Многие исторические обстоятельства способствовали тому, чтобы Византийские императоры всё более и более проникались сознанием своих высших обязанностей перед Богом и Православием. В свою очередь, современники пытались определить «опытным» путём всё той же спасительной рецепции то место, какое занимает и должен занимать Римский император в Церкви и православном обществе. Хотя в титулатуру императоров рано начали включать термин «святой», в этом нет ничего удивительного, поскольку ещё апостол Павел полагал, что все
члены Церкви — святые. Отсюда, кстати сказать, сохранившийся до наших дней возглас на Литургии «Святая святым!», когда наступает время причащения[31]. В то время многие христиане искренне полагали, будто подтвердить святость могут лишь те члены Церкви, кто сподобился мученического венца или засвидетельствовал себя как исповедник. Но, как справедливо пишут, было бы весьма проблематично отнести фигуру Римского императора к данной категории верующих.Между тем, оставалась ещё одна категория святых — апостолы, проповедовавшие Евангелие всему миру. И параллель между ними и Римским императором, государем Вселенной, также распространявшим свет учения Христа по всей Ойкумене, не укрылась от взора древних христиан. Поскольку же апостолы занимали высшую строчку в иерархии святых, Римские цари вполне обоснованно заняли высшее место в церковном управлении и получили полномочия (обязанности?), близкие к апостольским[32]

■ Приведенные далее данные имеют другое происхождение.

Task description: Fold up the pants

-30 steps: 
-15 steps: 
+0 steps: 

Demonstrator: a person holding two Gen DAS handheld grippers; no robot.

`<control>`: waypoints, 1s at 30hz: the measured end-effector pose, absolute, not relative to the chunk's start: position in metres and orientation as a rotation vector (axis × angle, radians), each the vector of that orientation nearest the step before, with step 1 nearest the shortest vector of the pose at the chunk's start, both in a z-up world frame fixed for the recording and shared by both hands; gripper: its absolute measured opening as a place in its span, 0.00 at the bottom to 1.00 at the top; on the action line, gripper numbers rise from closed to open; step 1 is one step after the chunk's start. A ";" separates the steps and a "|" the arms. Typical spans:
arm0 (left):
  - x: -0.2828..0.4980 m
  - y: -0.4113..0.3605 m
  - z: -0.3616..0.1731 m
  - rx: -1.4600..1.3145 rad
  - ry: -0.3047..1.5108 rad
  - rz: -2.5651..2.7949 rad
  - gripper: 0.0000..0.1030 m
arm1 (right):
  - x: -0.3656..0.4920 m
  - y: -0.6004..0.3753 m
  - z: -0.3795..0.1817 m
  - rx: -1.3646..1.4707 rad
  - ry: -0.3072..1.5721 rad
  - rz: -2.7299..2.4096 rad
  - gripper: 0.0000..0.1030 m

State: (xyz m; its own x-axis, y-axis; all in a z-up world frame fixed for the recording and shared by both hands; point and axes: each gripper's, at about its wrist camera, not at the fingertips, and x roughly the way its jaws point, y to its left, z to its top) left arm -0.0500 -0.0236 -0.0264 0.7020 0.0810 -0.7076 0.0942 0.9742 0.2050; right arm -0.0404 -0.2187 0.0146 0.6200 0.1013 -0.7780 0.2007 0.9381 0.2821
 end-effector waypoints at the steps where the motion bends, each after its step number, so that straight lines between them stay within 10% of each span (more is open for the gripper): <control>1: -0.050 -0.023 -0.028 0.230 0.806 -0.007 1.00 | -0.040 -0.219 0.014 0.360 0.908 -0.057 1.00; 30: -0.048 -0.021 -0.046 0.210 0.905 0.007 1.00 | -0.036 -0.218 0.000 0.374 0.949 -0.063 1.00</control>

.Есть ещё одна причина, в силу которой царский сан был признан почти священническим и даже «как бы» епископским — об этом подробно будет говориться ниже. В онтологическим смысле понятия «Церковь» и «Божественная Литургия» суть тождественны
. Для первых христиан выражение «идти в Церковь» подразумевало Евхаристическое собрание. И в посланиях апостола Павла (например, 1 Послание к Коринфянам) термин «Поместная Церковь» употреблялся исключительно для обозначения её проявления при совершении Божественной Литургии. «Как Евхаристия есть образ будущего, т.е. Царства Божия, так и сама Церковь есть и должна быть образом грядущего. Церковь не перестаёт быть Церковью и вне Евхаристии, однако она есть и пребывает Церковью именно потому, что она есть Евхаристия, т.е. образ Царства Божия». По одному справедливому замечанию, Церковь участвует в истории только одним способом — перенесения своего евхаристического опыта на повседневную жизнь людей, хотя и не связывает себя мирскими методами разрешения проблем. В этом отношении земная Церковь есть Церковь странствующая, временно пребывающая в миру, но не поселяется в нём. И своим внутренним устроением Церковь также обязана Евхаристии[33].По своей внутренней структуре Церковь состоит из клира и народа: предстоятели, приносящие бескровную жертву, и те, кто отвечает «аминь». При этом церковным народом, или мирянами
, называли не вообще всех не клириков, а лишь тех, кто прошёл через своё «рукоположение», обряд Миропомазания, и занял своё место в евхаристическом собрании. Епископ же, предстоящий на Евхаристии, являет собой образ Христа, незримо присутствующий на Литургии. Его власть — от Бога, поскольку в Церкви никакого источника власти в принципе помыслить невозможно. Поскольку же Церковь остаётся Церковью и вне Евхаристии, епископ действует в ней не только как представитель Христа, но и как представитель Его Церкви. В этом качестве епископ участвует на Соборах, включая Вселенские, но этим правом не обладают викарные или титулярные архиереи[34].Отсюда следует очень важный вывод, напрямую касающийся Римского императора. Церковь вошла в Римскую империю, а государство начало жить законом Христа, и в этой «симфонии властей» немыслимо
разделение двух союзов. Василевс по факту является носителем высшей власти в Империи, а, следовательно, эту власть ему предоставил Христос, как и епископу. Царь так же, как и архиерей, представляет народ, в том числе церковный, и в этом он подобен епископу. Его высшие властные полномочия требуют определить место царя в церковной иерархии, но быть просто мирянином он не может — это очевидно.Таким образом, сам собой напрашивается вывод о священническом достоинстве
Римского царя, которое, однако, никак не может быть квалифицировано по привычной для всех системе иерархии, сложившейся к тому времени в Кафолической Церкви. Поэтому, как мы увидим неоднократно, императору разрешалось многие из того, что напрямую и категорично запрещено мирянам, включая вход в Алтарь царскими вратами и каждение в нём.